EXERCISE INSTRUCTIONS: What you should write out is every line from the one containing "Query: yellow fruit" to the end of the data, exactly and with nothing else.
============
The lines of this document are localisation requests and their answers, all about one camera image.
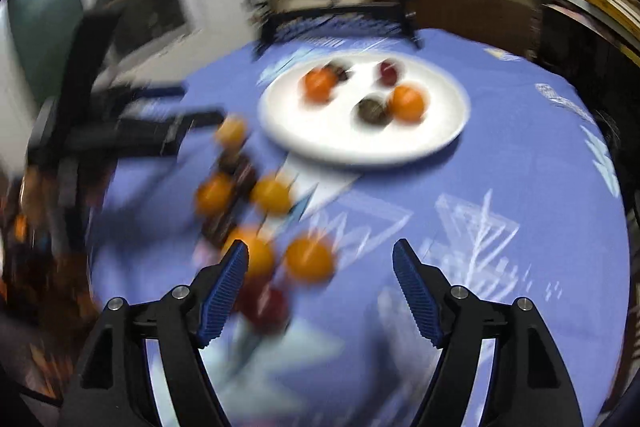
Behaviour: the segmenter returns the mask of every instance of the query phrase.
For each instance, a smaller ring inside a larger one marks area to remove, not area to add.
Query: yellow fruit
[[[335,272],[332,247],[318,233],[295,238],[284,254],[284,264],[293,279],[310,284],[325,282]]]
[[[241,148],[246,140],[247,126],[238,115],[230,114],[216,131],[216,140],[225,149]]]
[[[251,201],[267,214],[287,214],[291,209],[289,187],[275,174],[260,178],[251,191]]]
[[[196,212],[201,216],[213,216],[225,210],[234,190],[229,176],[218,172],[205,181],[196,191]]]
[[[247,277],[271,277],[276,267],[276,256],[271,243],[260,239],[255,229],[237,227],[233,229],[222,248],[223,255],[231,248],[233,242],[239,239],[249,251],[249,268],[244,274]]]

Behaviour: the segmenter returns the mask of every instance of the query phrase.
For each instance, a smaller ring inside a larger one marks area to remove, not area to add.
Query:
============
RESPONSE:
Query: yellow fruit
[[[335,272],[332,247],[318,233],[295,238],[284,254],[284,264],[293,279],[310,284],[325,282]]]
[[[241,148],[246,140],[247,126],[238,115],[230,114],[216,131],[216,140],[225,149]]]
[[[251,201],[267,214],[287,214],[291,209],[289,187],[275,174],[260,178],[251,191]]]
[[[196,212],[201,216],[213,216],[225,210],[234,190],[229,176],[218,172],[205,181],[196,191]]]
[[[247,277],[271,277],[276,267],[276,256],[271,243],[260,239],[255,229],[237,227],[233,229],[222,248],[223,255],[231,248],[233,242],[239,239],[249,251],[249,268],[244,274]]]

Behaviour: the segmenter returns the mask of every instance of the query phrase.
For each instance, a smaller ring inside a larger one marks area to remove, not area to add.
Query:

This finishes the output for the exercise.